In the following year I had ugly thoughts about that night and those cops. On my worst days they were racist, especially around some groups of friends, for which I felt shame. Most everyone offered the same advice: sue the police department. Those officers were negligent, many said. Criminal, racist, and derelict others said.

Confused and troubled, I suspended judgments about this experience until I moved from Texas to Virginia to study theology some months later.

After seminary, my wife and I relocated to North Carolina for her associate pastorate position and more theological education for me. In the small town where we lived, I was mentored by an African American chaplain as we ministered to a marginalized community. He was a blessing to me.

As I learned more about the reality of structural racism and injustice, my mentor helped me reflect on my arrest. Whether the officer planned the lesson ahead of time or not, I'll never know. I realized, though, that I got a small sense of what it means to be wrongly or perhaps unjustly arrested by a system I was supposed to respect.

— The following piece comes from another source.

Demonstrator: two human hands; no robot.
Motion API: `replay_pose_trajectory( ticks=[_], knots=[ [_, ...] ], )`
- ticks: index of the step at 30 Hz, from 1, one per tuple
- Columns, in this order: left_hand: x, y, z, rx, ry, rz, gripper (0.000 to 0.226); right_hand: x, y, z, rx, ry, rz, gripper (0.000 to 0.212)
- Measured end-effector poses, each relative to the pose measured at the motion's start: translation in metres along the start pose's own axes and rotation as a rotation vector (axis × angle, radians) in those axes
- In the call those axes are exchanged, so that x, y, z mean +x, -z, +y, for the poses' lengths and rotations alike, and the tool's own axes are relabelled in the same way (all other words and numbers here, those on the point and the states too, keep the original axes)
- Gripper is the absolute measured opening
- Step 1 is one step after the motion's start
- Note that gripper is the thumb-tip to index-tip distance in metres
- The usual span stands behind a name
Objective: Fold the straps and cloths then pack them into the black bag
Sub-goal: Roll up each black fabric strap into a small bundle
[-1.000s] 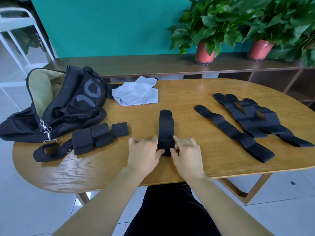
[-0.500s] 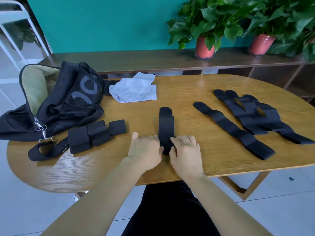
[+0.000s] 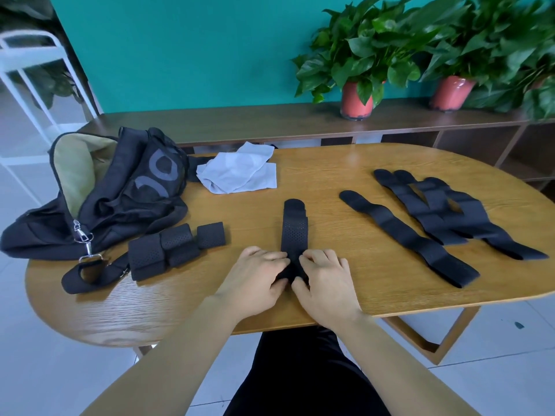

If I put all the pieces together, however, my false arrest was a lesson racial profiling. I have no proof this was the officer's intent, and most likely his comment was part of a communications blunder. Still, perhaps they targeted me because I was white, if not through the arrested or jailing, but by way of the officer's final comment. Even then, I would resist calling their actions reverse discrimination.

I believe the black officer--hopefully knowingly--offered me a sacred invitation to cognitive dissonance; an invitation to receive a racial memory in the same universe as black and brown people, even if an incomplete and skewed one. It was an action to include me in the lives of unknown and undiscovered sisters and brothers. It was an act of hospitality and generosity, an act square in line with the sit-ins and freedom rides.

Solidarity with the Other

Where, I ask, is the public advocacy and action for a common good and a common racial memory?

It is where dissonance is generated and critically examined for the purpose of reflection and change. I believe one instance is Black Lives Matter. Another is the degree-bearing education of incarcerated persons in light of their release into community. Another is the reform of the criminal justice system. And I believe another is the community-based reshaping of policing in our communities.

Yet, we must continuously vigilant to unhealthy dissonance and its consequences: murder, racist inflammatory speech, violent militancy, and the selfish use of power.

In 1967, King lamented, "For years I labored with the idea of reforming the institutions of the society, a little change her, a little change there. Now I feel quite differently. I think you have to have a reconstruction of the entire society, a revolution of values."

Nearly 50 years later, it appears a reconstruction is taking place yet again, one that seeks to restore a lost harmony even as citizens perpetrate evil on the attempts.

As a Christian, I call it a struggle for reconciliation, a political and spiritual act that creates solidarity with the other rather than against the other.